+++ SOURCE MATERIAL

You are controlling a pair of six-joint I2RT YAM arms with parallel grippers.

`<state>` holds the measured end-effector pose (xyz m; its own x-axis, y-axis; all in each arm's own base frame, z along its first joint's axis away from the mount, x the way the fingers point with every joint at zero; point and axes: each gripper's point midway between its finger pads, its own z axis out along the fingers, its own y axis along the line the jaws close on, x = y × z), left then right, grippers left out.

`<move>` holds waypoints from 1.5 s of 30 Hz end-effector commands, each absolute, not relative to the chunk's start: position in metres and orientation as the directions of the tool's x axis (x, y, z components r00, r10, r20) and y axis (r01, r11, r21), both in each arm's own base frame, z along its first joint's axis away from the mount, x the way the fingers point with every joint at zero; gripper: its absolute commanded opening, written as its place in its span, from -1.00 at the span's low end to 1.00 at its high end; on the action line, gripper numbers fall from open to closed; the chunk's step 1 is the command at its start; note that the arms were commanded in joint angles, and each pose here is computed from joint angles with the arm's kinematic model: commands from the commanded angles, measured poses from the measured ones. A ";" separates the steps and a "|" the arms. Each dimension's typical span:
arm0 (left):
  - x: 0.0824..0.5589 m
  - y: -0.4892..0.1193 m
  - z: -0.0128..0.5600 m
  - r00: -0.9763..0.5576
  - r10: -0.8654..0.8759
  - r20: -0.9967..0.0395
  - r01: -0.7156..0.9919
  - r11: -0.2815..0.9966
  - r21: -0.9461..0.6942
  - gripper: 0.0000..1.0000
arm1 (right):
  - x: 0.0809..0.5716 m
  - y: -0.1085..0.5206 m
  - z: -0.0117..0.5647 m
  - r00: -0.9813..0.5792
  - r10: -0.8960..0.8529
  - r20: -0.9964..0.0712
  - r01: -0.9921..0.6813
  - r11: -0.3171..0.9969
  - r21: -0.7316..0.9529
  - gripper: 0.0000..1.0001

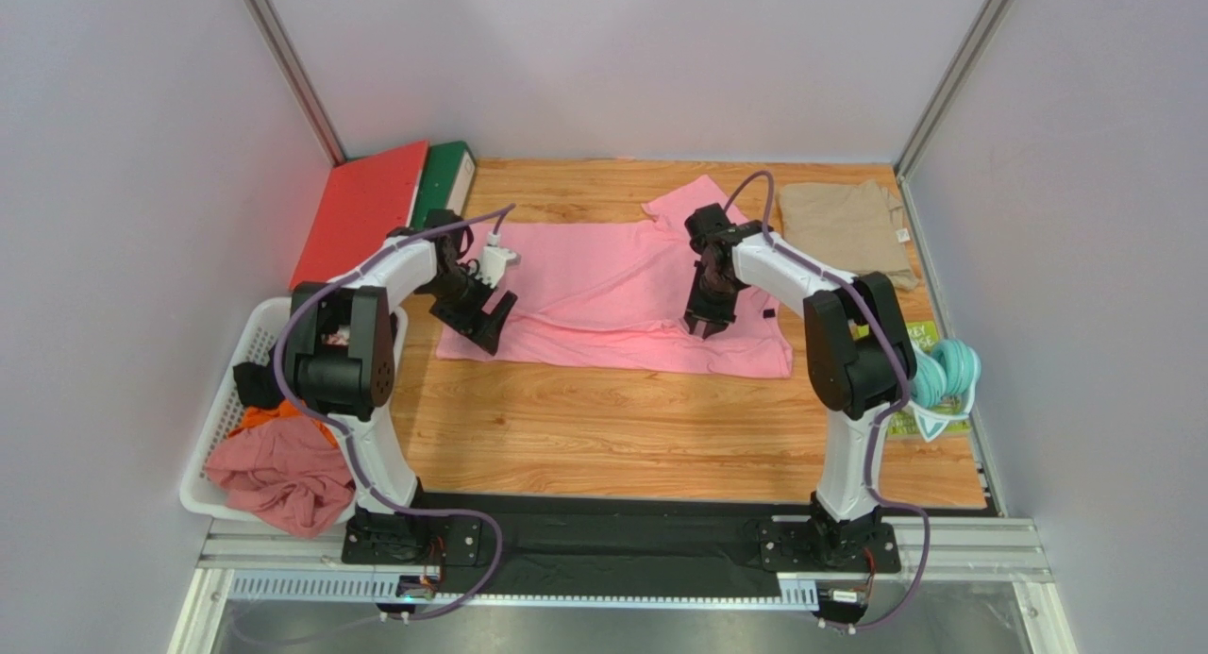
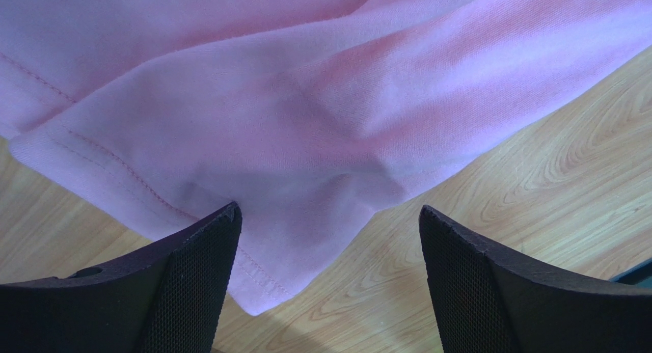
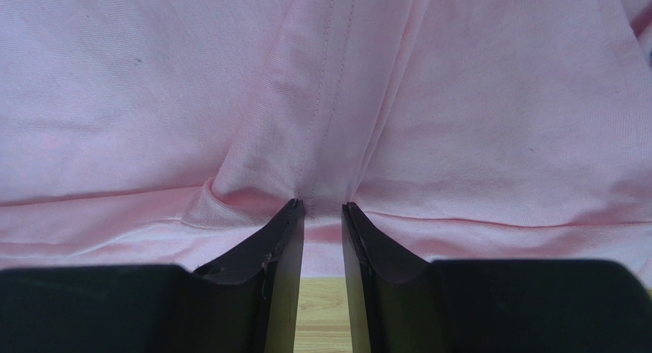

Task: Fold and stack the t-shirts
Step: Fold the flattened tshirt in 1/3 of the way

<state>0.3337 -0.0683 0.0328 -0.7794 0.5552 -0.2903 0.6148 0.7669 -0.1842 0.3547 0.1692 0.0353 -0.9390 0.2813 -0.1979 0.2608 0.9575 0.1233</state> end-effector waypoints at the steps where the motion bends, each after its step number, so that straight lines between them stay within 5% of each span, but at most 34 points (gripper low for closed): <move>1: 0.336 -0.069 0.028 -0.780 0.548 -0.303 0.612 0.769 -0.183 0.82 | 0.366 0.172 0.040 -0.924 0.299 -0.238 0.272 0.952 0.140 -0.39; 11: 0.337 -0.068 0.030 -0.777 0.549 -0.308 0.613 0.771 -0.171 0.82 | 0.360 0.168 0.043 -0.921 0.305 -0.243 0.280 0.951 0.134 -0.06; 17: 0.337 -0.066 0.031 -0.774 0.554 -0.306 0.616 0.772 -0.160 0.82 | 0.361 0.167 0.040 -0.917 0.316 -0.246 0.292 0.948 0.128 -0.26; 26: 0.334 -0.063 0.027 -0.776 0.559 -0.294 0.615 0.773 -0.155 0.82 | 0.374 0.165 0.054 -0.908 0.305 -0.288 0.282 0.952 0.118 -0.86; 40: 0.332 -0.061 0.029 -0.769 0.567 -0.295 0.622 0.770 -0.142 0.82 | 0.437 0.177 0.083 -0.891 0.286 -0.352 0.256 0.958 0.130 -0.89; 42: 0.331 -0.061 0.029 -0.766 0.572 -0.294 0.626 0.767 -0.140 0.82 | 0.441 0.176 0.075 -0.896 0.281 -0.343 0.255 0.960 0.119 -0.72; 45: 0.331 -0.060 0.031 -0.761 0.577 -0.296 0.631 0.764 -0.132 0.82 | 0.450 0.170 0.070 -0.899 0.278 -0.339 0.259 0.960 0.103 0.01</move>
<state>0.3313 -0.0632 0.0248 -0.7781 0.5627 -0.2791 0.6154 0.7719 -0.1595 0.4378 0.1804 0.0682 -0.8981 0.2924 -0.3286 0.2620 0.9557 0.1343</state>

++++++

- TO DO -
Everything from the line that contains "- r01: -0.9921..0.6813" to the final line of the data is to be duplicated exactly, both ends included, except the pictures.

- OUTPUT OF THE TASK -
  - r01: -0.9921..0.6813
  - r11: -0.3171..0.9969
  - r21: -0.7316..0.9529
  - gripper: 0.0000..1.0001


Task: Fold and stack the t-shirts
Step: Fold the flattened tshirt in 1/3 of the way

<state>0.3337 -0.0683 0.0328 -0.7794 0.5552 -0.2903 0.6148 0.7669 -0.1842 0.3547 0.1692 0.0353 -0.9390 0.2813 -0.1979 0.2608 0.9575 0.1233</state> end-effector waypoints at the steps where the motion bends, each after its step number, so that straight lines between them stay within 5% of each span, but at most 34 points (gripper low for closed): <move>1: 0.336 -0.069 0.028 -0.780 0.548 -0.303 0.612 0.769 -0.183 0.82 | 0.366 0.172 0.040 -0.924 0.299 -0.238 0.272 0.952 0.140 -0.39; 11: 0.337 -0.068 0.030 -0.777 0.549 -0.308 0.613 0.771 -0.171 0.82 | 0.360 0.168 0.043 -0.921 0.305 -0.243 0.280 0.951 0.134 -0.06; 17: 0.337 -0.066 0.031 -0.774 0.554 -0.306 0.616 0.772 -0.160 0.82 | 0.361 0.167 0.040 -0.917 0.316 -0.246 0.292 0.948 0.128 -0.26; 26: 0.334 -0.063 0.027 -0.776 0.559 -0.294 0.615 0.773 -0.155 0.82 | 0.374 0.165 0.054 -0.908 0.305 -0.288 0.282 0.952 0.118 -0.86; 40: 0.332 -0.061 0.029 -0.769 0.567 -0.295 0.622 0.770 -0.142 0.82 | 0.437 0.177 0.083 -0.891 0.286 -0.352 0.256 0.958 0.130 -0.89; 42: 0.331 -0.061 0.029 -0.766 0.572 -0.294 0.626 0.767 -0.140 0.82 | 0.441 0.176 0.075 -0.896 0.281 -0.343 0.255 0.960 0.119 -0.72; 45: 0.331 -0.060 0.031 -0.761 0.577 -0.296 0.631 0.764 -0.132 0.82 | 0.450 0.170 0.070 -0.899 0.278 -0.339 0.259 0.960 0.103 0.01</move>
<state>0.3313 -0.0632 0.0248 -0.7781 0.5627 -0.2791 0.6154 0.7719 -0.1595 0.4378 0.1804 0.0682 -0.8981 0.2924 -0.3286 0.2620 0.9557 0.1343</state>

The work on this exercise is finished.